O sociólogo e cientista político Rudá Ricci sugere que a aprovação da PEC tem “um pouco a ver com uma resposta”, mas a principal razão é que o Centrão, financiado pelo agronegócio e pelo empresariado, defende seus próprios interesses econômicos e se opõe a políticas ambientalistas.

Ele analisa a dinâmica com o Centrão como um jogo pragmático. Segundo ele, essa força política, misto de “Arena” (referência ao antigo partido da ditadura militar) e “baixo clero” fisiológico, atua pela negociação constante de vantagens, mas sem o intuito de um embate frontal. Ricci prevê que essa relação será de “nem tão perto que pareça subordinado, nem tão distante que pareça inimigo”, e deve se redefinir à medida que as eleições se aproximam, com uma possível fragmentação do Centrão.
Rudá Ricci ainda faz uma observação crítica, insinuando que o próprio governo Lula, apesar do discurso, não tem sido totalmente alinhado com a pauta ambiental em sua prática.
No Congresso, críticas e elogios
A repercussão da decisão de Moraes no Congresso Nacional foi um termômetro da tensão. Deputados da oposição, como Altineu Côrtes (PL-RJ) e Sóstenes Cavalcante (PL-RJ), expressaram forte indignação, falando em “desmoralização” do Congresso e cobrando uma postura mais firme para defender suas prerrogativas. Marcel van Hattem (Novo-RS) classificou a decisão como um “ataque institucional”, enquanto Mauricio Marcon (Podemos-RS) considerou a atitude de Moraes “vergonhosa”.

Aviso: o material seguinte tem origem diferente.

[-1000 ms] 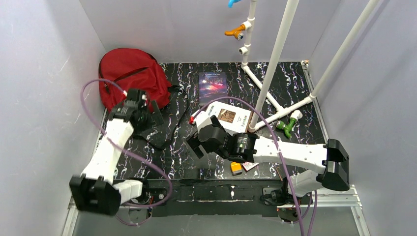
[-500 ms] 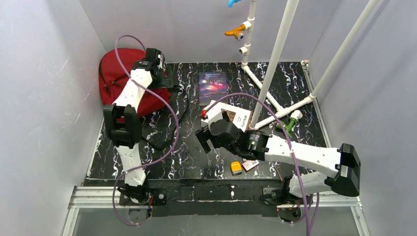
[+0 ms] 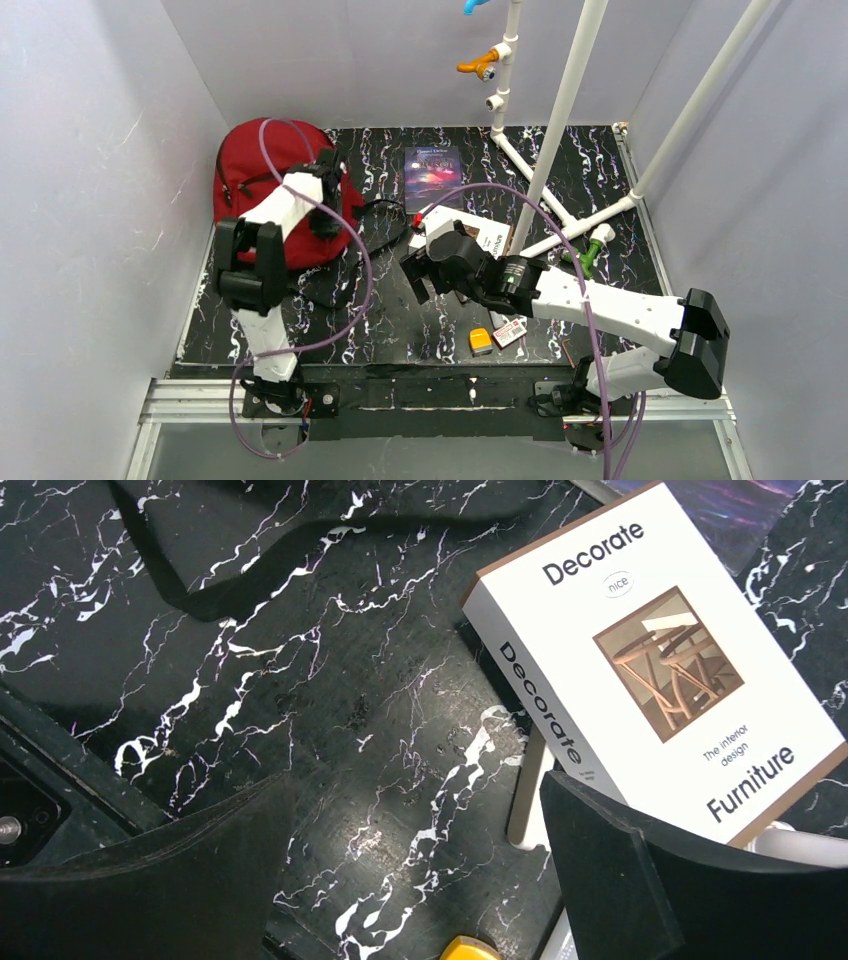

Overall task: Pack the student bag
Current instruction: Move the student bag to the center of the board, then adjust the student bag at the center of the board.

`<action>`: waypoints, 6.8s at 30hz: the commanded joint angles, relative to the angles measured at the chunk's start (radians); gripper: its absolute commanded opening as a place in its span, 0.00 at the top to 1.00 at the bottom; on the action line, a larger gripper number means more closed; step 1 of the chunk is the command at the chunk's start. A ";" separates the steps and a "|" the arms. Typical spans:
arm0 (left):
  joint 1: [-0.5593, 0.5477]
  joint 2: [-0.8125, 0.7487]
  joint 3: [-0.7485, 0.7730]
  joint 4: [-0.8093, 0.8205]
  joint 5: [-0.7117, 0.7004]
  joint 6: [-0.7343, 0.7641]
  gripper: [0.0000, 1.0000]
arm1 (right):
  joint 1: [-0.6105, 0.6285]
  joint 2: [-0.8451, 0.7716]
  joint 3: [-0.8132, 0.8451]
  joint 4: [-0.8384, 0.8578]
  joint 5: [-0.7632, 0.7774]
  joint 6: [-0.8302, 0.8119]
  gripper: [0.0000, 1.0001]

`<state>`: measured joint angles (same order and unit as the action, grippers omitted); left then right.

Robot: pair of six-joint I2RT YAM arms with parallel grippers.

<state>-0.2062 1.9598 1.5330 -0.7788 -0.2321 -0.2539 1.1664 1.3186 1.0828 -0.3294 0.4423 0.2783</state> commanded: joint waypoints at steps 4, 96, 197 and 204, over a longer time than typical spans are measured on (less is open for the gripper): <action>-0.126 -0.455 -0.431 0.046 0.138 -0.199 1.00 | -0.026 0.048 0.022 0.073 -0.095 0.030 0.00; -0.254 -0.819 -0.315 0.343 0.021 1.034 1.00 | -0.195 -0.179 -0.023 0.147 -0.152 -0.054 0.00; 0.205 -0.353 -0.494 0.401 0.802 -0.296 0.46 | -0.363 0.754 0.381 0.404 -0.563 0.095 0.90; 0.014 -0.589 -0.534 0.515 0.727 -0.161 0.32 | -0.425 0.581 0.094 0.765 -0.856 0.301 0.99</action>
<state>-0.0593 1.5257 0.9829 -0.3206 0.5312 -0.5053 0.7837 1.9675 1.2385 0.1997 -0.2173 0.4614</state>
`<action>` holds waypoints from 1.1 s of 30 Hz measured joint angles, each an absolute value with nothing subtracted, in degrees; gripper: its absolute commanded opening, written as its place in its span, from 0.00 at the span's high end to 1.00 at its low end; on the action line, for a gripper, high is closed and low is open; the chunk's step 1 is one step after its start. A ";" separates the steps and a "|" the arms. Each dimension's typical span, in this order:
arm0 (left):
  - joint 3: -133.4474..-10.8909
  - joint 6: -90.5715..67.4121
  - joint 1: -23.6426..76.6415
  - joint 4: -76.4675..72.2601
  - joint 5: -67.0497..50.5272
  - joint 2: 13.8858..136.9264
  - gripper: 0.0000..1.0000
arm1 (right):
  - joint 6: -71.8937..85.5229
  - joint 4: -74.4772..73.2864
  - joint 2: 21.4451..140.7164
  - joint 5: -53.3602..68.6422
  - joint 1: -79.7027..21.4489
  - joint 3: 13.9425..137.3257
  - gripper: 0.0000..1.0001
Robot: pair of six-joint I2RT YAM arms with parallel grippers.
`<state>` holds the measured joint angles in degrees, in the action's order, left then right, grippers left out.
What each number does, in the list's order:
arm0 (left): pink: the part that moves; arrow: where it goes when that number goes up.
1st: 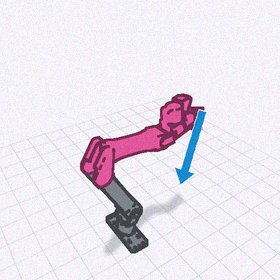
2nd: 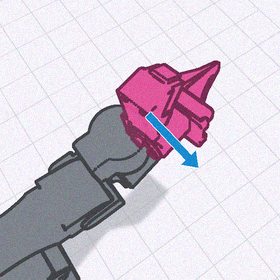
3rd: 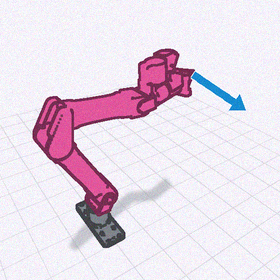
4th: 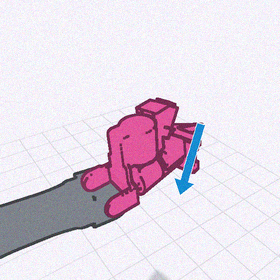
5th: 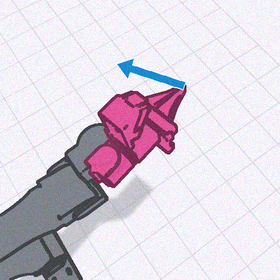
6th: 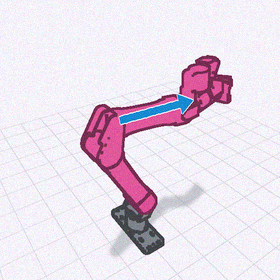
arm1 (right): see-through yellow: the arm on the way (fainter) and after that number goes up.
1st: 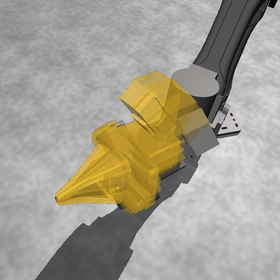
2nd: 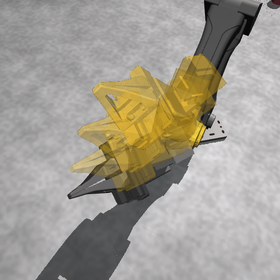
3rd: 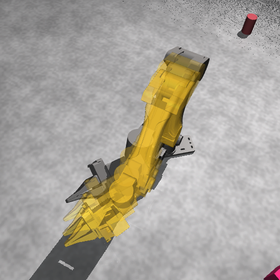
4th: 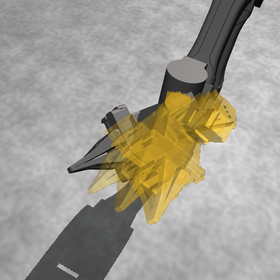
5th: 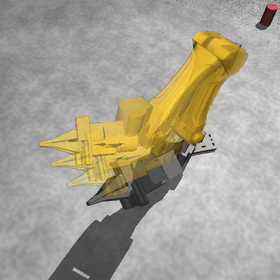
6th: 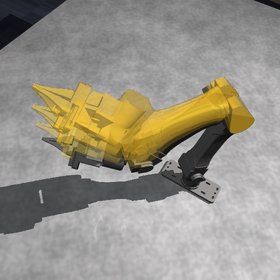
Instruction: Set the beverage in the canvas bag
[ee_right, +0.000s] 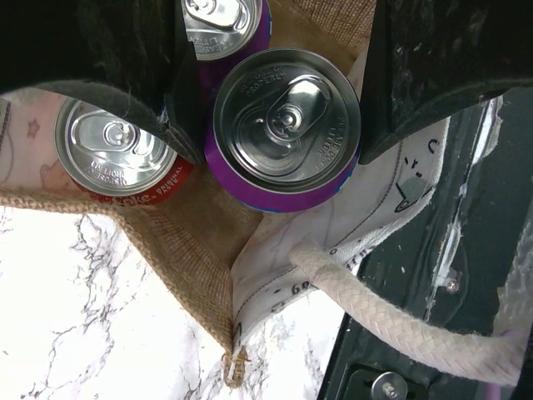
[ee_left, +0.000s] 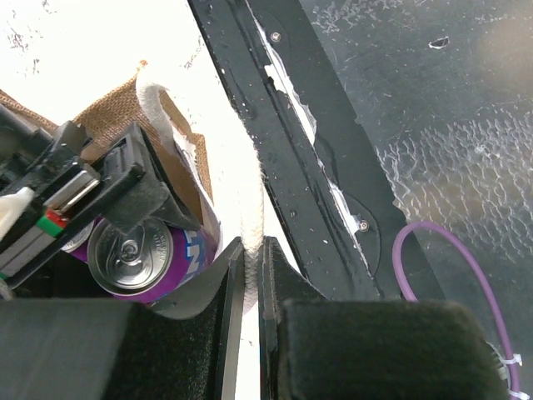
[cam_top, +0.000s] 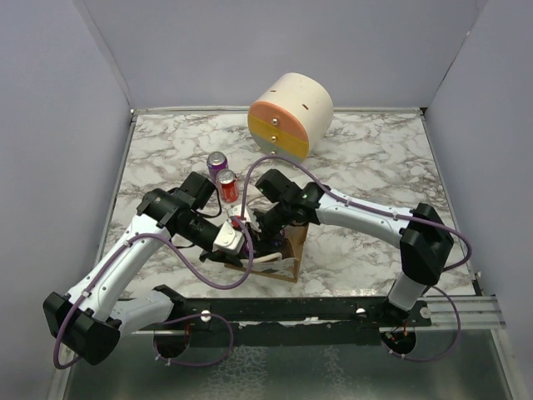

Do outro lado, a base governista defendeu a decisão. A deputada Jandira Feghali (PCdoB-RJ), vice-líder do governo, argumentou que o Supremo apenas reconheceu uma prerrogativa do presidente da República. Lindbergh Farias (PT-RJ) chamou a decisão de “equilibrada”, e Rogério Correia (PT-MG) enfatizou que Lula agiu dentro das prerrogativas constitucionais, e que cabe ao STF resolver o impasse. Para Talíria Petrone (Psol-RJ), o decreto do Congresso era inconstitucional, e o Supremo “cumpriu seu papel”, o que seria “bom para o povo”.
A tentativa de conciliação convocada por Moraes, que se deu antes da decisão, terminou sem sucesso, evidenciando o fosso entre os poderes. A manutenção do aumento do IOF indica que a judicialização da política e a redefinição das fronteiras de poder permanecerão como temas centrais no cenário político brasileiro pelos próximos meses.